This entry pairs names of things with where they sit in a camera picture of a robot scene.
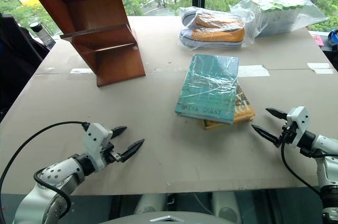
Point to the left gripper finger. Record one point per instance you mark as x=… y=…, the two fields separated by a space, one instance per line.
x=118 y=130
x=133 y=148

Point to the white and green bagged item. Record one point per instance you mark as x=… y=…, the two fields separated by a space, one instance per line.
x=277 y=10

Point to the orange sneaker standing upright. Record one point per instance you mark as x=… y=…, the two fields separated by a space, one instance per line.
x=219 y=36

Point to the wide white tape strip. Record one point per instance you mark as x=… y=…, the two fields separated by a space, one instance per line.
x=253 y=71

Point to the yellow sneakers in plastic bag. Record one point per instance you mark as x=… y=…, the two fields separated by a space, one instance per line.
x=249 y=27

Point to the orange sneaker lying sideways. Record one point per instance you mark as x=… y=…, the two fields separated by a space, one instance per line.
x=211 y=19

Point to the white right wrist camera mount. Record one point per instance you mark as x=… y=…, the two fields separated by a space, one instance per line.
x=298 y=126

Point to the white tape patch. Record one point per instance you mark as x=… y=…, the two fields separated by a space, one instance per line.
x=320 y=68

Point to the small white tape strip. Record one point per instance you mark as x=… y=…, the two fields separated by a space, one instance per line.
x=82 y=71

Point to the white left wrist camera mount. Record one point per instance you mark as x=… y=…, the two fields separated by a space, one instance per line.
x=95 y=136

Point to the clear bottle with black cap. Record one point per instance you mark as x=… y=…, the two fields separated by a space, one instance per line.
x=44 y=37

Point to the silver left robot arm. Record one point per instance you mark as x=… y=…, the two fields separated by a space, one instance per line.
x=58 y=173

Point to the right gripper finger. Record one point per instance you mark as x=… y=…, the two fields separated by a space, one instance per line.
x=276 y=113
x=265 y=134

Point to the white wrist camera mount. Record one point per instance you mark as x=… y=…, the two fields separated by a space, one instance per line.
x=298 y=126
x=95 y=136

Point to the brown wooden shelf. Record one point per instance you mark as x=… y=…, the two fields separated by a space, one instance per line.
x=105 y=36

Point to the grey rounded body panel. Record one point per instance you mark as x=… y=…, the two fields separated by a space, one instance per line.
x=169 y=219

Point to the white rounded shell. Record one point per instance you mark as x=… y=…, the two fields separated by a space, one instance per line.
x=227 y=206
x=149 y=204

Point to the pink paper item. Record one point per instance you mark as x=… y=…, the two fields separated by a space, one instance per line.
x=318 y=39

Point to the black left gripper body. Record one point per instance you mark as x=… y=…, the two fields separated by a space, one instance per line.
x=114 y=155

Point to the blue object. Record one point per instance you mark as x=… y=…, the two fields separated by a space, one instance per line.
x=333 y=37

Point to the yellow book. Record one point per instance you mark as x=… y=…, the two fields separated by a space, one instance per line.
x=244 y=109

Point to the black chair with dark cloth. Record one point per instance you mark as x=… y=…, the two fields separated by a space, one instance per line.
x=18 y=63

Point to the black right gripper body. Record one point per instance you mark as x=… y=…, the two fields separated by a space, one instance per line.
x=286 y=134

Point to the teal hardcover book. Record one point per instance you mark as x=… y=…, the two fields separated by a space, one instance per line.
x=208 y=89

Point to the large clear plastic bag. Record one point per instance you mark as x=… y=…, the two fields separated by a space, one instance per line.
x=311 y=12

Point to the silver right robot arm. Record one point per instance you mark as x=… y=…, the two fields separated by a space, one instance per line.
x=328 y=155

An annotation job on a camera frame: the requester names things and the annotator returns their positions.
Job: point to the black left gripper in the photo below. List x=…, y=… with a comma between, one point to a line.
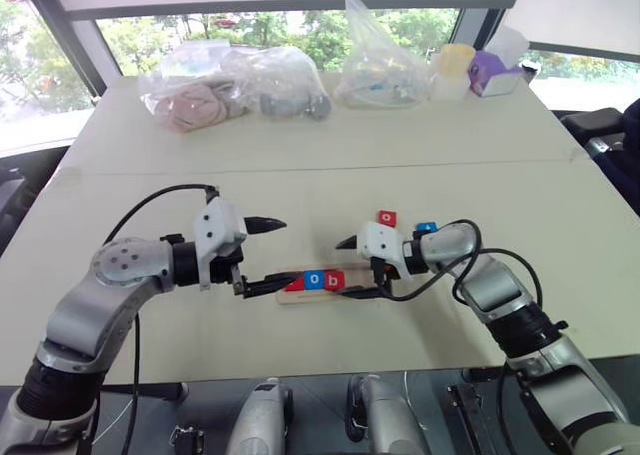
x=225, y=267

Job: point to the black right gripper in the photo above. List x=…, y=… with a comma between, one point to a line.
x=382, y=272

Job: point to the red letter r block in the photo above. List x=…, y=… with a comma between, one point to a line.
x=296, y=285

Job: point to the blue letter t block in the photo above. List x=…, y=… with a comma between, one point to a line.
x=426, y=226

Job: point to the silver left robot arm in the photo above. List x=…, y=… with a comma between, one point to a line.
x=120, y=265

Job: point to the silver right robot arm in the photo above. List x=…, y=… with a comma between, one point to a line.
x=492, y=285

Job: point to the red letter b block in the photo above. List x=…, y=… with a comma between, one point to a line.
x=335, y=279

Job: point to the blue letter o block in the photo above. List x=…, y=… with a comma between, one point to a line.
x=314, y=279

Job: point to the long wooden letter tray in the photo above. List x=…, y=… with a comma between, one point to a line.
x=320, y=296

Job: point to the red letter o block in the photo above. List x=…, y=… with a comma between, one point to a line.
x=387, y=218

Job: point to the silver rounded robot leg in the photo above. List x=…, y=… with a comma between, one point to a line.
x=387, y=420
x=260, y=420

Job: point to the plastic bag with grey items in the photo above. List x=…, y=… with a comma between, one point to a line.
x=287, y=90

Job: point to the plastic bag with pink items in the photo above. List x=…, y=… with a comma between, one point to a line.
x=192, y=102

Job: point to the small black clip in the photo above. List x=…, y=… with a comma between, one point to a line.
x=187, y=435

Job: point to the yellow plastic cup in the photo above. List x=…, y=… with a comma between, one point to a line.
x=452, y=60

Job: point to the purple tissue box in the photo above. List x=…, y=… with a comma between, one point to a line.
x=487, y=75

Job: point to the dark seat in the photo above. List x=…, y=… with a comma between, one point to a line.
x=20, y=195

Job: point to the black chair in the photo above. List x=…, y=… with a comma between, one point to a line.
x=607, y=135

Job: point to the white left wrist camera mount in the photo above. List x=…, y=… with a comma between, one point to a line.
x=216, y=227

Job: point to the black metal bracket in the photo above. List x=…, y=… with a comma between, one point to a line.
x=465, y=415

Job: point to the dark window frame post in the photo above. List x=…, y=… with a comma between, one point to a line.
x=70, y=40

■ **WHAT YOU HAVE TO DO**:
Set down every entry exactly; omit the pictures.

■ **SOLUTION**:
This entry pairs names of things with where they sit in a camera picture of a robot scene.
Point to the left gripper finger. Record one point per instance you mark as x=… y=…, the two fields separated by a space, one instance per line.
x=118 y=130
x=133 y=148

Point to the white and green bagged item. Record one point per instance you mark as x=… y=…, the two fields separated by a space, one instance per line.
x=277 y=10

Point to the orange sneaker standing upright. Record one point per instance you mark as x=… y=…, the two fields separated by a space, one instance per line.
x=219 y=36

Point to the wide white tape strip. Record one point per instance you mark as x=… y=…, the two fields separated by a space, one instance per line.
x=253 y=71

Point to the yellow sneakers in plastic bag. Record one point per instance you mark as x=… y=…, the two fields separated by a space, one instance per line.
x=249 y=27

Point to the orange sneaker lying sideways. Record one point per instance you mark as x=… y=…, the two fields separated by a space, one instance per line.
x=211 y=19

Point to the white right wrist camera mount. Record one point per instance you mark as x=… y=…, the two fields separated by a space, one instance per line.
x=298 y=126

Point to the white tape patch. Record one point per instance you mark as x=… y=…, the two fields separated by a space, one instance per line.
x=320 y=68

Point to the small white tape strip. Record one point per instance you mark as x=… y=…, the two fields separated by a space, one instance per line.
x=82 y=71

Point to the white left wrist camera mount. Record one point per instance you mark as x=… y=…, the two fields separated by a space, one instance per line.
x=95 y=136

Point to the clear bottle with black cap. Record one point per instance you mark as x=… y=…, the two fields separated by a space, one instance per line.
x=44 y=37

Point to the silver left robot arm. Record one point per instance you mark as x=… y=…, the two fields separated by a space, one instance per line.
x=58 y=173

Point to the right gripper finger. Record one point per instance you mark as x=… y=…, the two fields separated by a space, one instance per line.
x=276 y=113
x=265 y=134

Point to the white wrist camera mount. Record one point per instance you mark as x=… y=…, the two fields separated by a space, one instance per line.
x=298 y=126
x=95 y=136

Point to the brown wooden shelf. Record one point per instance you mark as x=… y=…, the two fields separated by a space, one instance per line.
x=105 y=36

Point to the grey rounded body panel. Record one point per instance you mark as x=… y=…, the two fields separated by a space, one instance per line.
x=169 y=219

Point to the white rounded shell. Record one point per instance you mark as x=… y=…, the two fields separated by a space, one instance per line.
x=227 y=206
x=149 y=204

Point to the pink paper item. Record one point per instance you mark as x=… y=…, the two fields separated by a space, one instance per line.
x=318 y=39

Point to the black left gripper body. Record one point per instance you mark as x=… y=…, the two fields separated by a space, one instance per line.
x=114 y=155

Point to the blue object. Record one point per instance you mark as x=… y=…, the two fields separated by a space, one instance per line.
x=333 y=37

Point to the yellow book. Record one point per instance you mark as x=… y=…, the two fields separated by a space, one instance per line.
x=244 y=109

Point to the black chair with dark cloth. Record one point per instance you mark as x=… y=…, the two fields separated by a space, one instance per line.
x=18 y=63

Point to the black right gripper body. Record one point per instance you mark as x=… y=…, the two fields separated by a space, one instance per line.
x=286 y=134

Point to the teal hardcover book. Record one point per instance you mark as x=… y=…, the two fields separated by a space, one instance per line.
x=208 y=89

Point to the large clear plastic bag. Record one point per instance you mark as x=… y=…, the two fields separated by a space, one instance per line.
x=311 y=12

Point to the silver right robot arm. Record one point per instance you mark as x=… y=…, the two fields separated by a space, one instance per line.
x=328 y=155

An annotation job on a camera frame: the requester names things and the annotator returns their positions.
Job: point to the black left gripper in the photo below. List x=…, y=… with a comma between, one point to a line.
x=225, y=267

Job: point to the black right gripper in the photo above. List x=…, y=… with a comma between, one point to a line.
x=382, y=272

Job: point to the red letter r block in the photo above. List x=…, y=… with a comma between, one point to a line.
x=296, y=285

Job: point to the blue letter t block in the photo above. List x=…, y=… with a comma between, one point to a line.
x=426, y=226

Job: point to the silver left robot arm in the photo above. List x=…, y=… with a comma between, one point to a line.
x=120, y=265

Job: point to the silver right robot arm in the photo above. List x=…, y=… with a comma between, one point to a line.
x=492, y=285

Job: point to the red letter b block in the photo above. List x=…, y=… with a comma between, one point to a line.
x=335, y=279

Job: point to the blue letter o block in the photo above. List x=…, y=… with a comma between, one point to a line.
x=314, y=279

Job: point to the long wooden letter tray in the photo above. List x=…, y=… with a comma between, one point to a line.
x=320, y=296

Job: point to the red letter o block in the photo above. List x=…, y=… with a comma between, one point to a line.
x=387, y=218

Job: point to the silver rounded robot leg in the photo above. List x=…, y=… with a comma between, one point to a line.
x=387, y=420
x=260, y=420

Job: point to the plastic bag with grey items in the photo above. List x=…, y=… with a comma between, one point to a line.
x=287, y=90

Job: point to the plastic bag with pink items in the photo above. List x=…, y=… with a comma between, one point to a line.
x=192, y=102

Job: point to the small black clip in the photo above. List x=…, y=… with a comma between, one point to a line.
x=187, y=435

Job: point to the yellow plastic cup in the photo above. List x=…, y=… with a comma between, one point to a line.
x=452, y=60

Job: point to the purple tissue box in the photo above. List x=…, y=… with a comma between, one point to a line.
x=487, y=75

Job: point to the dark seat in the photo above. List x=…, y=… with a comma between, one point to a line.
x=20, y=195

Job: point to the black chair in the photo above. List x=…, y=… with a comma between, one point to a line.
x=607, y=135

Job: point to the white left wrist camera mount in the photo above. List x=…, y=… with a comma between, one point to a line.
x=216, y=227

Job: point to the black metal bracket in the photo above. List x=…, y=… with a comma between, one point to a line.
x=465, y=415

Job: point to the dark window frame post in the photo above. List x=…, y=… with a comma between, one point to a line.
x=70, y=40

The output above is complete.